By the time the two weeks were up, we still weren’t sure where to go. I told myself (and Leif) we’d give it one more week – Bonus Week, as I called it – and then we’d just find whatever we could afford. It was during Bonus Week that God intervened.
On Sunday, we were at Fairfax Community Church for the very first time. The pastor, Pastor Rod, was speaking about some wonderful people helping their apartment communities during Hurricane Harvey in Houston, Texas. He kept referring to some organization that helped apartment communities. It sounded cool, but also like something in Houston, Texas.
I promptly forgot about it.
Five days later, nearing the end of Bonus Week, we were having dinner with a childhood friend of Leif’s and his wife. Despite busy schedules for all of us, we managed to fit in a dinner that Friday. Halfway through the evening, Leif’s friend, Nick, asks where we’re living. We begrudgingly told them our shameful story of homelessness, though trying to put a positive spin on it. A beat later, Nick is telling us about – wouldn’t you know it – the same organization we had heard about on Sunday.
In cities across the U.S., the organization offers apartment communities a specially recruited couple that will invest their lives into the building in which they’ve been placed. They plan events, welcome new residents, and build friendships among neighbors. The couple serves as the bridge between property management and residents, hoping to improve the leasing experience for everyone involved. Honestly, it sounded too good to be true. Leif and I had been praying for an opportunity to go about intentional living in this new chapter of our lives, but since we were homeless, it wasn’t off to a great start. At all.
I started the application the next morning.
Within a day, we had an email telling us we’d moved through to the phone interview stage of the application process. Due to the process moving so quickly, I thought this might be an actual option for us! Unfortunately, while the phone interview went well and quickly, everything that followed met delays.
We waited weeks. Then we had a nearly three-hour interview with one individual. Within days they said that we were accepted by the organization, and that now we just had to wait for an apartment community to open up. Again, we waited weeks.
I was losing hope. Every time I’d be ready to throw in the towel, someone would email or call to let us know about some progress. Finally, three months after becoming homeless, we were told there was a property for us and that an interview with management was being arranged.
The interview was intense. We met with the owners, the vice-president of the company, and two property managers. Leif and I answered the questions as confidently as we could muster, and by the end of yet another three-hour interview, we were exhausted.

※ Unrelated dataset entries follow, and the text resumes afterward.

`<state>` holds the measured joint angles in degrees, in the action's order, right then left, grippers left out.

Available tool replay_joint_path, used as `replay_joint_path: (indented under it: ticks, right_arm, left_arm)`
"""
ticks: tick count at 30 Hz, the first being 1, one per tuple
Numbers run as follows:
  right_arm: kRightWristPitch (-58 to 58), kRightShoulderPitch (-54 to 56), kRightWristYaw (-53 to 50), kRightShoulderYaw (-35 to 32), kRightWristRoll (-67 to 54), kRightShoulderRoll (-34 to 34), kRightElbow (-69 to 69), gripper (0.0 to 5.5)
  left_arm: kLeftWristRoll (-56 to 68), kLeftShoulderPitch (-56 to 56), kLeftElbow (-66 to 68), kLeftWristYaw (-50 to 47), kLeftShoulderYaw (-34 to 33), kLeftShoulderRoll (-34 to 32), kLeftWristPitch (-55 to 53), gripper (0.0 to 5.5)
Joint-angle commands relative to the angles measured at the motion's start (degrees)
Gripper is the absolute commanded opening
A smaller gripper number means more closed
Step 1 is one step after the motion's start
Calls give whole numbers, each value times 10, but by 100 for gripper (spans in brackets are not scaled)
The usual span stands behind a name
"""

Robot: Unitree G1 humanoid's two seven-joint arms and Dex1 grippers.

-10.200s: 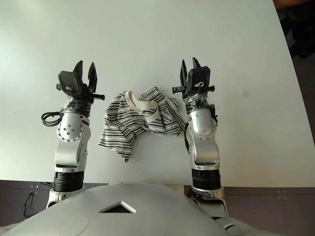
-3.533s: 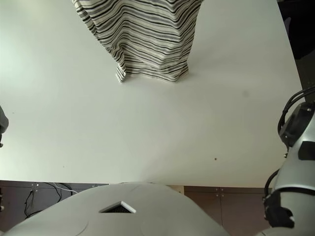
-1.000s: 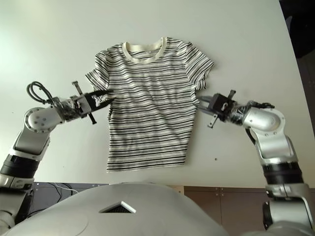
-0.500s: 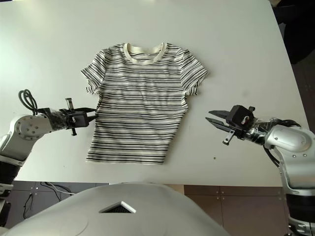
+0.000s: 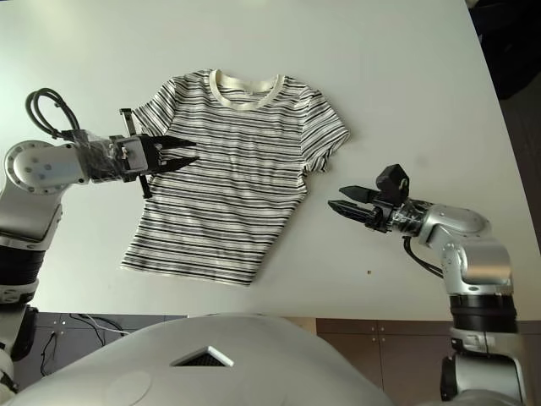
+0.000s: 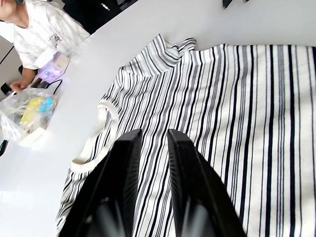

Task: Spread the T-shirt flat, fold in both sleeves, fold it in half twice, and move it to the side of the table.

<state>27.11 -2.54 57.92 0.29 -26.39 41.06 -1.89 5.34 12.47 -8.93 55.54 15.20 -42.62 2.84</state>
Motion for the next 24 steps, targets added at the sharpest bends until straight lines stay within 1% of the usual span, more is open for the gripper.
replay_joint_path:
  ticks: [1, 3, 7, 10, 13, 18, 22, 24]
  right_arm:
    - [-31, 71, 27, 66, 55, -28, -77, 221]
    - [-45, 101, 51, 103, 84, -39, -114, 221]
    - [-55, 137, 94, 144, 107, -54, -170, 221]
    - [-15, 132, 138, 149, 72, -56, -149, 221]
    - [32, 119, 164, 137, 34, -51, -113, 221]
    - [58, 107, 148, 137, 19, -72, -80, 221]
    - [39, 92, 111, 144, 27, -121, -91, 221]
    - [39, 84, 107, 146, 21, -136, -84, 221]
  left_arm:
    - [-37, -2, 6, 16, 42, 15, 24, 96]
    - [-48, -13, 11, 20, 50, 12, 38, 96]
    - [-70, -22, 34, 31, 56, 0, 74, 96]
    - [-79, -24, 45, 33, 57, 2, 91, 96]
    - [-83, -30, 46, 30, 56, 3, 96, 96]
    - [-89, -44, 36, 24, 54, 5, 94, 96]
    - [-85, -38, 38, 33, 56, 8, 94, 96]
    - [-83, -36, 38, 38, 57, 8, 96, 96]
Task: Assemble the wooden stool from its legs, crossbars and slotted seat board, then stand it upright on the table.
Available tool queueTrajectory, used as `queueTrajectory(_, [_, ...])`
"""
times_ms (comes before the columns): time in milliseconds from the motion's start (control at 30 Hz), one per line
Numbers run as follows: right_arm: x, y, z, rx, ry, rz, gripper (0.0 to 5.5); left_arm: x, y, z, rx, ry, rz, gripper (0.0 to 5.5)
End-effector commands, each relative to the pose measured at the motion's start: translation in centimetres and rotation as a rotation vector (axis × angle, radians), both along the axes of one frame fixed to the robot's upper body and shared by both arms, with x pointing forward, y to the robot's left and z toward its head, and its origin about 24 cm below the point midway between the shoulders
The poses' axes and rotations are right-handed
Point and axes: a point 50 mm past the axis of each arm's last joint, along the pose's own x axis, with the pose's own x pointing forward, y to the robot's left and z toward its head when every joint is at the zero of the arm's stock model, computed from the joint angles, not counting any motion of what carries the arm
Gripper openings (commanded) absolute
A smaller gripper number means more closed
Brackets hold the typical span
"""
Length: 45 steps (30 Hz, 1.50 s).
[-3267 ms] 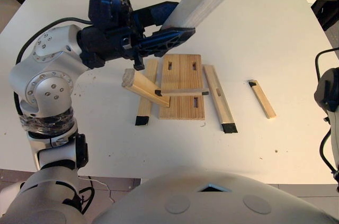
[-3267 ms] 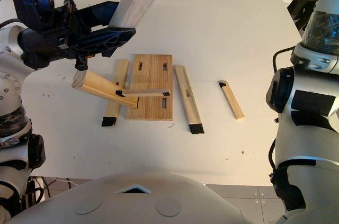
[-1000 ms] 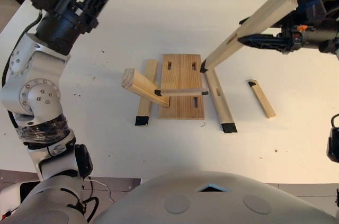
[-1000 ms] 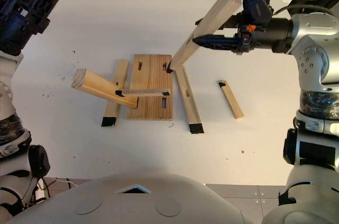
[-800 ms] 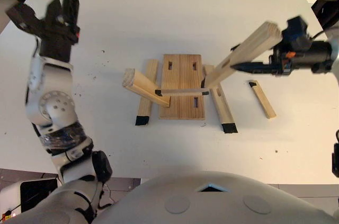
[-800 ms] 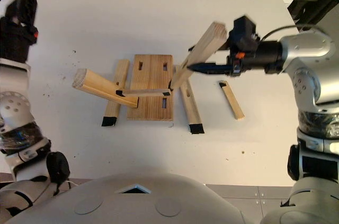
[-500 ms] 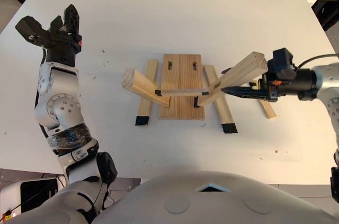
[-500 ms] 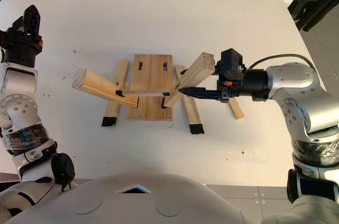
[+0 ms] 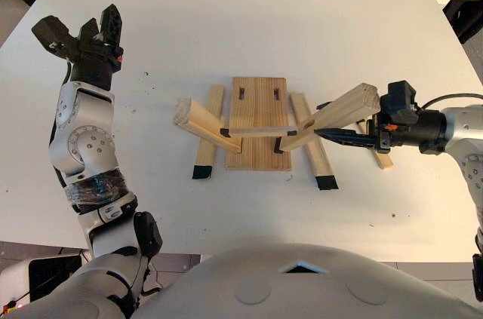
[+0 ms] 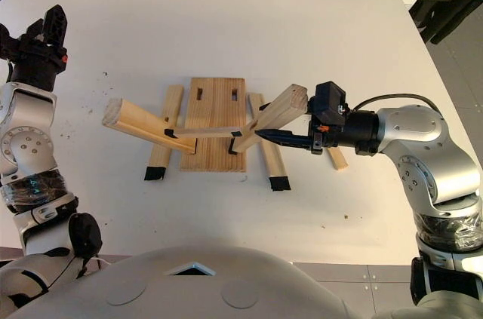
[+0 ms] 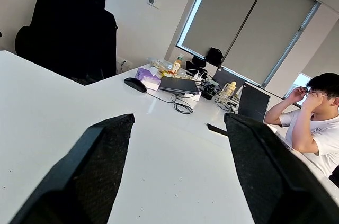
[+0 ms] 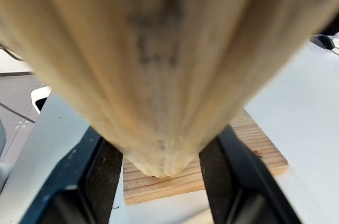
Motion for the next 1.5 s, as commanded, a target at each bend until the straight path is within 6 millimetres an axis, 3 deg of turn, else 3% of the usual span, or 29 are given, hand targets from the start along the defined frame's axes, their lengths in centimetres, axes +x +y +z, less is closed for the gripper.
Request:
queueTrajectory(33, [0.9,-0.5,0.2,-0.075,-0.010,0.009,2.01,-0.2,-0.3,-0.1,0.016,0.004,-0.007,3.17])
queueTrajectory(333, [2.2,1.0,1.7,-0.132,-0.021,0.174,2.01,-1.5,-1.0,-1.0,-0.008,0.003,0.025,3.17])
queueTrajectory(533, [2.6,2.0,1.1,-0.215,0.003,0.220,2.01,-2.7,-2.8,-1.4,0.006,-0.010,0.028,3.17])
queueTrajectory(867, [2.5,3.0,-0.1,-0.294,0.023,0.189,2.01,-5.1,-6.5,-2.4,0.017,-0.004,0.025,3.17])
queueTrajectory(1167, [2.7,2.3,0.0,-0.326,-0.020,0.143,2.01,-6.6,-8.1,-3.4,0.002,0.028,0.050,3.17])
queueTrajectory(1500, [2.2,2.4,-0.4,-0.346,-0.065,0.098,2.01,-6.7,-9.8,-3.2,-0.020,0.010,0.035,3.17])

Generally speaking, I’m not into crying. I purposely avoid shows like This is Us in order not to cry. However, when I do cry, it’s because I’m completely depleted of mental and physical energy. So, even though the interview went positively and smoothly, I cried. I was just so exhausted. I was tired of not knowing when we would have a home. I was tired of days that started with leaving the house at 6:30 and not returning until 8:30. I was tired of what felt like just existing to get by.
Two days later, we were accepted by the property.

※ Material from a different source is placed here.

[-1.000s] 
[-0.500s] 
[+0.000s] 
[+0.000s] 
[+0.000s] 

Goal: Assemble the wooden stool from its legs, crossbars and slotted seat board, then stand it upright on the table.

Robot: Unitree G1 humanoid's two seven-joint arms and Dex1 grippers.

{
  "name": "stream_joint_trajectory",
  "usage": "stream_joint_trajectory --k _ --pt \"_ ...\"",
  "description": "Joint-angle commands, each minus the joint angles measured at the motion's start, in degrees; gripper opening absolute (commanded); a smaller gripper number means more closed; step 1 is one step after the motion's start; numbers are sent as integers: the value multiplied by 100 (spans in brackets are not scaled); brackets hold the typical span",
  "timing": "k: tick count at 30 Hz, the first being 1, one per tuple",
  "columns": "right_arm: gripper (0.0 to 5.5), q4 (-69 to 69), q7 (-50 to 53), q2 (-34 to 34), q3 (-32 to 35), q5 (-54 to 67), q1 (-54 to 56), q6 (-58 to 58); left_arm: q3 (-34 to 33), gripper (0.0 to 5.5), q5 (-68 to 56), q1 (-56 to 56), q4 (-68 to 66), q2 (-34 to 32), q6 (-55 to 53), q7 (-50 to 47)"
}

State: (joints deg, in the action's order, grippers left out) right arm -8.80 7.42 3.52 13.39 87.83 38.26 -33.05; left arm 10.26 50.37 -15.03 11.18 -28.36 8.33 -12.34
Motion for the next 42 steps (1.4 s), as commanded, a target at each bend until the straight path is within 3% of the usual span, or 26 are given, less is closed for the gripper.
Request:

It was like I had been doused in ice water. We had a home. We didn’t have our move-in date and we didn’t even know what our apartment would look like. But it didn’t matter. We had a home. The next weekend we were able to move in. In just one day we managed to unload our entire life from our 10 x 5 storage locker and to move it all into our new place. We were exhausted, but happy.

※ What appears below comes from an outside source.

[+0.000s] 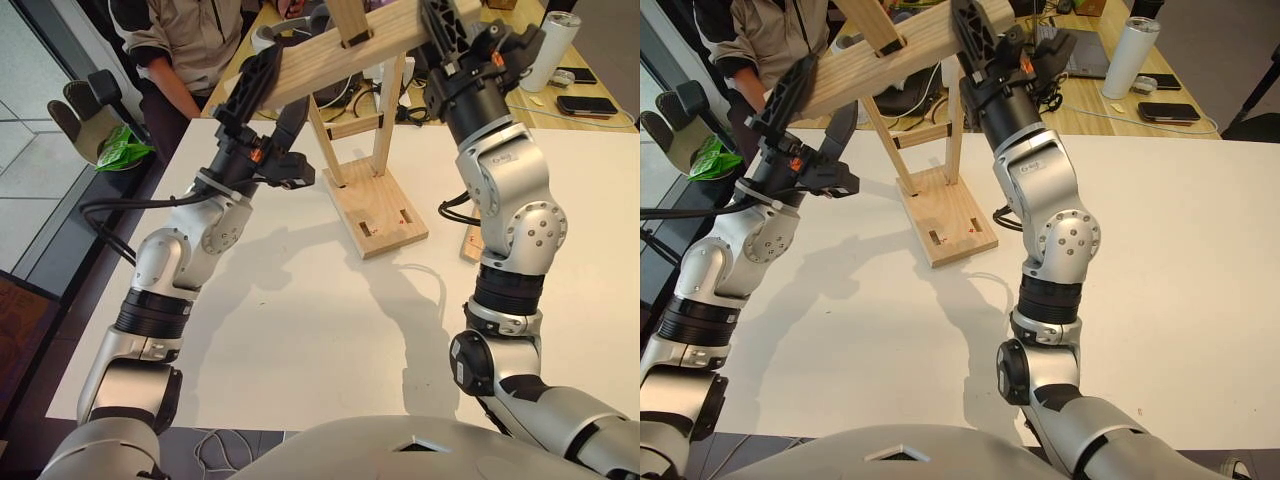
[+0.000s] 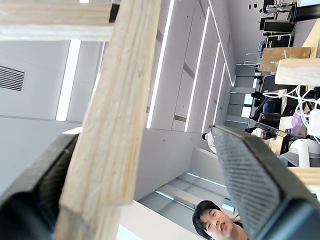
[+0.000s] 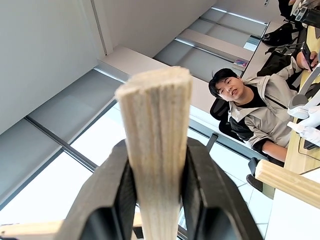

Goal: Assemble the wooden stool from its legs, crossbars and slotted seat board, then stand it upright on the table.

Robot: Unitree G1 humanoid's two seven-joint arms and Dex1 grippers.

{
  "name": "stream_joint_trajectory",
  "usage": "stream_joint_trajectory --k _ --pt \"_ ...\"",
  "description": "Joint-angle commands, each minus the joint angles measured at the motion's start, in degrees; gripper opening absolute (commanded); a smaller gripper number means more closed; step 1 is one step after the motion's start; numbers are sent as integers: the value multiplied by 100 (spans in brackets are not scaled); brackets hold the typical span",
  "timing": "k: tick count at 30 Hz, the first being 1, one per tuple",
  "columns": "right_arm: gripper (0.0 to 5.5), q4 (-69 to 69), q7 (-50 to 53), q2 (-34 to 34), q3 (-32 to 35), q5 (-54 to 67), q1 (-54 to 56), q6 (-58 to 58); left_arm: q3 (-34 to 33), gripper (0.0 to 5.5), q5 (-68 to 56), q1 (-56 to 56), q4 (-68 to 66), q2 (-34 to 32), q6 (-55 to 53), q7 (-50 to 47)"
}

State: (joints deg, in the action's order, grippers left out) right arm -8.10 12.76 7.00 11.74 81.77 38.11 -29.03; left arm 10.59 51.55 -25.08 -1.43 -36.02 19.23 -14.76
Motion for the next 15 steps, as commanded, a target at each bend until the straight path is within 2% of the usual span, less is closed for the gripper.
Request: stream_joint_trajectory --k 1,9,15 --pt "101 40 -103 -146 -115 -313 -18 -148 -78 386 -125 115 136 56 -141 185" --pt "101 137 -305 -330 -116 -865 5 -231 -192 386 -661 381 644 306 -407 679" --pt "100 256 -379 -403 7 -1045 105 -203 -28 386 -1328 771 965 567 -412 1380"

In our plan to move to D.C., I never for a moment thought we would go nearly four months without a home. I never thought I would ask my relatives for that kind of generosity. I never thought adult Grace and Leif would ever be in a position where that would be necessary. (We do have money, I swear.)
The process was deeply humbling. Every time I wanted to bail and just sign a lease somewhere else, Leif would remind me how this had fallen into our laps. He would talk about the timing of it all, how it was a perfect fit for us. Yet, while we knew it was meant for us, we both agree it didn’t make the waiting easier.
But as I reflect on that time, I realize a lot of wonderful living happened during that waiting. I started and finished my first semester of graduate school. Leif and I met up with old friends and made brand new ones. We explored D.C. and found new favorite restaurants. We adopted kitties that look like cows. We kept on living.
I’ve written a lot of blog posts about waiting, changing jobs, and unsure futures (theme of my life?). I promise this isn’t another one of those. It’s just my reflection that these confusing and difficult times are reoccurring, no matter how much I think I’ve “learned”. I’m experiencing that life is one transition after another. It isn’t about the dramatic chaos that comes between the simple moments or the excitement of insta-worthy experiences; it’s about weaving them all together. It’s about living each moment intentionally, so no one period is looked back on as wasted time.
And so, here we are. The start of a new year, the start of a new city, the start of our new life. God’s plan unfolding. We’re very excited to begin this year by living intentionally.